Miryoqub suddenly speaks of undoing empire because he, through his internal self-interrogations, has identified empire with lust. Through further such interrogations, he later identifies lust with his capitalistic greed. After all, he forgives himself his promiscuity by justifying his multiple sexual partners as necessary for business transactions. As he undergoes his conversion to jadidism, he attempts to do away with his lust and commit himself to one woman, Maria. Given the transformation of many jadids into socialists and the focus of Uzbek socialists in the 1920s on the matter of women’s liberation, one might assume then that Miryoqub’s battle against lust will lead back through his chain of logic such that he begins to attack capitalism and empire.

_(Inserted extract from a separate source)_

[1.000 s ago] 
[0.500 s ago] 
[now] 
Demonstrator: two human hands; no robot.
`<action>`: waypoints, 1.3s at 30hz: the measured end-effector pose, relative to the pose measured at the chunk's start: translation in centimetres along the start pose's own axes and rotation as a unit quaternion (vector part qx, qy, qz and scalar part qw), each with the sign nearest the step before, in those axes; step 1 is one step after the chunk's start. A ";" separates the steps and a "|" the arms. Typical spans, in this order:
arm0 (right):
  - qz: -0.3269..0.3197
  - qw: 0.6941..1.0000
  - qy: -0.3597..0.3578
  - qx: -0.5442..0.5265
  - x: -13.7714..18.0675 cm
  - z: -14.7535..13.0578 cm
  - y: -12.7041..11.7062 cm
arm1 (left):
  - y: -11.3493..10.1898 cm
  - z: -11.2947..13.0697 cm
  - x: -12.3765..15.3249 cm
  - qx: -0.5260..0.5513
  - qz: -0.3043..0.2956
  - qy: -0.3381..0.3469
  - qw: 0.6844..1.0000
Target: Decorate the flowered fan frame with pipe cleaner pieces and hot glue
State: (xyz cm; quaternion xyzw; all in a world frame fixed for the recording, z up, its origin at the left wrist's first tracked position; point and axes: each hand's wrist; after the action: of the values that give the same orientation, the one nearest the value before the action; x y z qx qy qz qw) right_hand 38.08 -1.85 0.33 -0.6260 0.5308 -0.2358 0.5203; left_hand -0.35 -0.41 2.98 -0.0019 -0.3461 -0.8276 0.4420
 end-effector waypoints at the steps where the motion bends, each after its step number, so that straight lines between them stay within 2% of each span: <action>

A prosopographical point adds credence to the argument that Miryoqub would become a socialist in the sequel. Several prominent jadids married Russian women before becoming socialists. Hamza, the penname of Hamza Hakimzoda Niyoziy (1889–1929), became one of the most revered Uzbek socialists in the late 1920s. After he was murdered in the Uzbekistani enclave of Shohimardon in 1929, enterprising Uzbek socialists ignored his jadid background and canonized him as the first Uzbek Socialist Realist writer. Before 1912, he achieved notoriety in his Central Asian community by marrying a Russian woman.95 After the revolution, Botu (the penname of Mahmud Hodiev (1904–1938) became one of Fitrat’s favorite pupils and a superior Uzbek poet. In 1923, he moved to Moscow where he married a Russian woman, Valentina Petrovna Vasil’eva, and became a fervent socialist.96 In Moscow, he began to condemn his former teacher and Cho’lpon, accusing them in the press of anti-Soviet positions.97 In having Miryoqub marry Maria, Cho’lpon may have been following several prominent historical examples of jadids becoming socialists.
In fact, through Miryoqub’s marriage to Maria, Cho’lpon may have intended the novel as something of an apology for himself. If Miryoqub is set on his way to becoming a socialist by marrying a Russian woman, then Cho’lpon was as well. While in Moscow in 1932, Cho’lpon married a Russian woman, a marriage which some Uzbek scholars have read rather cynically as Cho’lpon’s way to deflect accusations of bourgeois nationalism.98 Regardless of intent, this move coincides with his conversion to socialism in several respects. Cho’lpon married a Russian woman in the 1930s just as he began to produce new poetry in which he declared his optimism and pro-Soviet views. Cho’lpon may well have intended to explain his own slow conversion to socialism through the confused, ignorant Miryoqub, who, though at first duped by jadids, eventually becomes a socialist.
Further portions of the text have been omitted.